> _TASK BRIEF_:
Indicate only the number of lines in the listing below in which the word "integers" appears.

------------------------------------------------------------------------

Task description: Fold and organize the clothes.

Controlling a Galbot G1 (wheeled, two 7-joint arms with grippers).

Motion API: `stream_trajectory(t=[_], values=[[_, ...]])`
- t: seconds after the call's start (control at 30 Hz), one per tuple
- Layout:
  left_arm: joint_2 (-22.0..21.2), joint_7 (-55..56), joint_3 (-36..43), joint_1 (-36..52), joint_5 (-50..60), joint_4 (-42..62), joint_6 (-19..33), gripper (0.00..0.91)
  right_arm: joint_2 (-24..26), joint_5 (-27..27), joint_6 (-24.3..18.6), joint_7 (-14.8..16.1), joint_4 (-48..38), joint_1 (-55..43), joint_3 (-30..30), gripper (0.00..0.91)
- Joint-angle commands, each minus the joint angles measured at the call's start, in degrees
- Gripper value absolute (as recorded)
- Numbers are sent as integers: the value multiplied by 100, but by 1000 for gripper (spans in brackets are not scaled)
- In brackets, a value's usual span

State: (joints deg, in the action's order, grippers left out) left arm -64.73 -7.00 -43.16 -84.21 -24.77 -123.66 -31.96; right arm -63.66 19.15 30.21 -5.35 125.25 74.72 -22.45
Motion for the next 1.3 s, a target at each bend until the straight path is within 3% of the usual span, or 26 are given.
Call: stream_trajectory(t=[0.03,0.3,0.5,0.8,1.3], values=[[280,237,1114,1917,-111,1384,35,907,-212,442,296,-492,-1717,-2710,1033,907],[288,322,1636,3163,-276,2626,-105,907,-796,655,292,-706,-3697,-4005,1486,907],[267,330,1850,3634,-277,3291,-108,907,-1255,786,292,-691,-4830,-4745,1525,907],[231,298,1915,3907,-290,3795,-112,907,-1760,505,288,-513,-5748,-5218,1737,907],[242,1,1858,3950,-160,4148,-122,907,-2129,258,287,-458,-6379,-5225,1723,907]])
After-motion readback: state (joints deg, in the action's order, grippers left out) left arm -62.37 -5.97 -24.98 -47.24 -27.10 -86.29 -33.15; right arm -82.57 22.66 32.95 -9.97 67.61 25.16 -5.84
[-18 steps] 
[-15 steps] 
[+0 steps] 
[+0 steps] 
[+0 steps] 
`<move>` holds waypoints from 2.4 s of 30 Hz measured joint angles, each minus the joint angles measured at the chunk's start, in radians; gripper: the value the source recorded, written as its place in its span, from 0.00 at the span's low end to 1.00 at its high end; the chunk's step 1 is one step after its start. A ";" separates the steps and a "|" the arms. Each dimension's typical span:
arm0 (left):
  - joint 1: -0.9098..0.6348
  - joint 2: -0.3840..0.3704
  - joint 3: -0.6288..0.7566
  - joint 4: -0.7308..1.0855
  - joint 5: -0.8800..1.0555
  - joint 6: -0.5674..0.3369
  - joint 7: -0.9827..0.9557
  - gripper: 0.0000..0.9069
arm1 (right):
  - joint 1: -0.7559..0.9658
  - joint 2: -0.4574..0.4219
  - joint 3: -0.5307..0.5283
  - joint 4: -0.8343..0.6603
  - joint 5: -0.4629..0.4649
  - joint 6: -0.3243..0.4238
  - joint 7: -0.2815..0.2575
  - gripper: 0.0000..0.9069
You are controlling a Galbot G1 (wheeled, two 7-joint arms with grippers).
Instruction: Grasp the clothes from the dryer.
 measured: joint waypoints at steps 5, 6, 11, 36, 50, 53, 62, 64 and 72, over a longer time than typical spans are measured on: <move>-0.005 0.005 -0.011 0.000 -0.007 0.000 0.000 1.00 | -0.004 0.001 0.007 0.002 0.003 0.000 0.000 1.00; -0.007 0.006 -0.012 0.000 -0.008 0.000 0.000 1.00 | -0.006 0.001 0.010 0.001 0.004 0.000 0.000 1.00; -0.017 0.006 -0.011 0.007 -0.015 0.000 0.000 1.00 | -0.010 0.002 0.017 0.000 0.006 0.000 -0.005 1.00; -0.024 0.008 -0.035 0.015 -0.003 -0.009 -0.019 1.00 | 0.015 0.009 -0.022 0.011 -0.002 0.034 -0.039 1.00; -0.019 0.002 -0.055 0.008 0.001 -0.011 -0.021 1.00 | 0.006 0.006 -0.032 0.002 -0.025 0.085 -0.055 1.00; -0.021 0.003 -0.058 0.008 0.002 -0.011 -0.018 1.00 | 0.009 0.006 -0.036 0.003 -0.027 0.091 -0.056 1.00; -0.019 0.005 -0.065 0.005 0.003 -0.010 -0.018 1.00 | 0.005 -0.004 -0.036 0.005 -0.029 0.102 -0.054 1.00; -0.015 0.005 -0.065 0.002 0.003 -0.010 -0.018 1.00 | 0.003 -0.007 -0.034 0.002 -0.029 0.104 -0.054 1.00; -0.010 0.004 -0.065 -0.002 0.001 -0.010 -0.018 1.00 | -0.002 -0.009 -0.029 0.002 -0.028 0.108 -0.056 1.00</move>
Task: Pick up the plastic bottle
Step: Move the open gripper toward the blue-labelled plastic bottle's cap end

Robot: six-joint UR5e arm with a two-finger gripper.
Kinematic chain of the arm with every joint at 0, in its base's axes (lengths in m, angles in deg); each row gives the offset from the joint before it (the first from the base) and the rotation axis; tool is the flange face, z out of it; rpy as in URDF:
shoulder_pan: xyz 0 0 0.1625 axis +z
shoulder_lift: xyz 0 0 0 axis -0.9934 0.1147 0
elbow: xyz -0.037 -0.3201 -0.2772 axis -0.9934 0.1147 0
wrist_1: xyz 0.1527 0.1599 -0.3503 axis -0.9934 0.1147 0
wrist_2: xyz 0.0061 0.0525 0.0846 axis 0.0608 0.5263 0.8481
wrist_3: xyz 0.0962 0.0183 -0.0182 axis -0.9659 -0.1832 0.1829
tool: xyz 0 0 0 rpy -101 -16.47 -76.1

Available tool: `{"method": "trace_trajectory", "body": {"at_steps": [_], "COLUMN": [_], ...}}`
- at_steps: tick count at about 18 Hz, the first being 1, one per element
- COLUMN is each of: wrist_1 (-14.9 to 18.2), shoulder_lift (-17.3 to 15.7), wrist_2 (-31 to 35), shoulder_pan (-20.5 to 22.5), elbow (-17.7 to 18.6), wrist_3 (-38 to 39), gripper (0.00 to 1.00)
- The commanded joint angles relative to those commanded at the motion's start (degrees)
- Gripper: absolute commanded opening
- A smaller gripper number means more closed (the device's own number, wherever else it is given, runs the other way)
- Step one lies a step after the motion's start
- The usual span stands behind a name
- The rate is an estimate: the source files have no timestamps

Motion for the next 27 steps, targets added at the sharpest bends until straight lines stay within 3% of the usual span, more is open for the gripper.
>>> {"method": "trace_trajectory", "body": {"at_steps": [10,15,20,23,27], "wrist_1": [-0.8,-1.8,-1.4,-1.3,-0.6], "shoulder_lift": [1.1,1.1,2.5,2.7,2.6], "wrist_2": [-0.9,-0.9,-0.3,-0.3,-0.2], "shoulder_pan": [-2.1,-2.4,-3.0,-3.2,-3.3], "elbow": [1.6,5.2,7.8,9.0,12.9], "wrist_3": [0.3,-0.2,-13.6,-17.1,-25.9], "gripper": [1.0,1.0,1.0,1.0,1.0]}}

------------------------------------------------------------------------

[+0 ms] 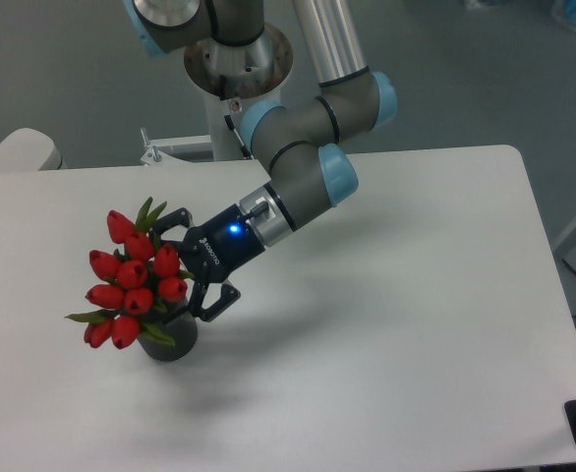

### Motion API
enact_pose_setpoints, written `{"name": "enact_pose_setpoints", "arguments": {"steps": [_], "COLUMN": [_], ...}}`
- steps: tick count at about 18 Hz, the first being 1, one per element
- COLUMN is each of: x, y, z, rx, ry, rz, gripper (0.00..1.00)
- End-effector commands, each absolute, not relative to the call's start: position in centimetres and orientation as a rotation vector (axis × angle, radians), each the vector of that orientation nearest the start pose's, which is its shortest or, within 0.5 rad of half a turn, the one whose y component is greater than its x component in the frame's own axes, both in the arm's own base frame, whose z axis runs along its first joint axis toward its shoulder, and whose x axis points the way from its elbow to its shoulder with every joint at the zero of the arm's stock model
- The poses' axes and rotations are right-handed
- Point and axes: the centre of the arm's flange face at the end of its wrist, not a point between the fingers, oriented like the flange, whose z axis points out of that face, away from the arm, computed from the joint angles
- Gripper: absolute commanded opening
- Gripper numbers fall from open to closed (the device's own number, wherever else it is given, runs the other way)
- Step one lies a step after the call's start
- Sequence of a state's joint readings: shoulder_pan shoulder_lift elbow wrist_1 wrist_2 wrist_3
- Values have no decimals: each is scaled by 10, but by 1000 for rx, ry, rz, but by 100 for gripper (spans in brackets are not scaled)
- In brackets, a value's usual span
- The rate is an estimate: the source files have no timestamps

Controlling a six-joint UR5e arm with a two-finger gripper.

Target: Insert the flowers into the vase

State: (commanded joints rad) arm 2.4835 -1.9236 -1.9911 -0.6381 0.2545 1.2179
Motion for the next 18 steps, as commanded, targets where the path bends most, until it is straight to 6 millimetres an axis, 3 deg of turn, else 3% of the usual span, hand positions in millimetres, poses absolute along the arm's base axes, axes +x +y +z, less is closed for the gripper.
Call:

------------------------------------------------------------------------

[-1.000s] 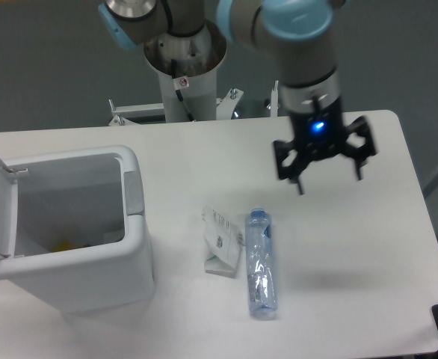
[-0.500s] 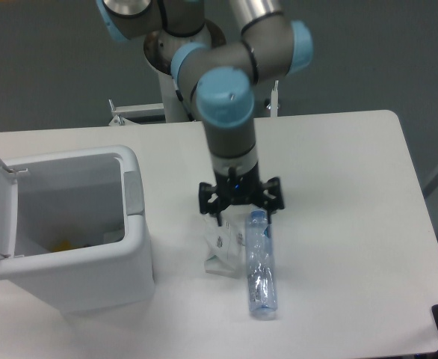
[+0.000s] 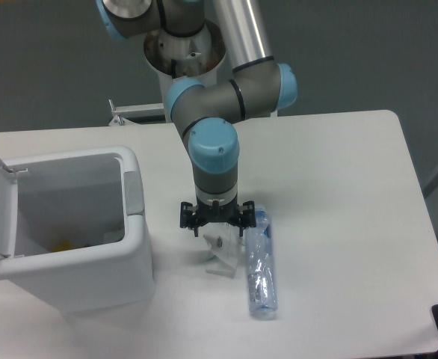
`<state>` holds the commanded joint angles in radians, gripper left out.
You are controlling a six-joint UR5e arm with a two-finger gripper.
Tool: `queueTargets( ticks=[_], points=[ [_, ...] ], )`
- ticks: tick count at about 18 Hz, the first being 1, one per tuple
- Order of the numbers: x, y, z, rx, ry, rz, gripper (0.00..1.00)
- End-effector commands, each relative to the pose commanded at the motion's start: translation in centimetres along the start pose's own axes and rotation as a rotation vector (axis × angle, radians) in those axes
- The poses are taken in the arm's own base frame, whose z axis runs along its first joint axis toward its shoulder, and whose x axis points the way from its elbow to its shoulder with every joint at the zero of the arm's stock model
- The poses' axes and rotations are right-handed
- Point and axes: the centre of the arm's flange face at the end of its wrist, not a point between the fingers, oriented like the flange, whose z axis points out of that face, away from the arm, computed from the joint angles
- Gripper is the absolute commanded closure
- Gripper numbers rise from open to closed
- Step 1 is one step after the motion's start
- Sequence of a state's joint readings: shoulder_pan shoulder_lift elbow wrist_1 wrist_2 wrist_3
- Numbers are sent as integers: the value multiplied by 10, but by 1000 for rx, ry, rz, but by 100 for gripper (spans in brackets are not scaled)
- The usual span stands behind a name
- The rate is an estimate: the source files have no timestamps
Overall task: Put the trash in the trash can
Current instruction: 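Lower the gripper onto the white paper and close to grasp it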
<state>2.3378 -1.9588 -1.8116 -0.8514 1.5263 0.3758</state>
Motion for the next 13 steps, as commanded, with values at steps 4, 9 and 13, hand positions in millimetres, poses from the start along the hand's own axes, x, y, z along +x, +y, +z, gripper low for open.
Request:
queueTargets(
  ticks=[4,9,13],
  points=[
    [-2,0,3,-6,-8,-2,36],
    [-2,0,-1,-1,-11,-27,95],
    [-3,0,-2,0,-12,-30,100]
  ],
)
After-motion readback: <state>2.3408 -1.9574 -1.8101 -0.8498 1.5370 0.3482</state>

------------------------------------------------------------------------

> _RESPONSE AREA_:
2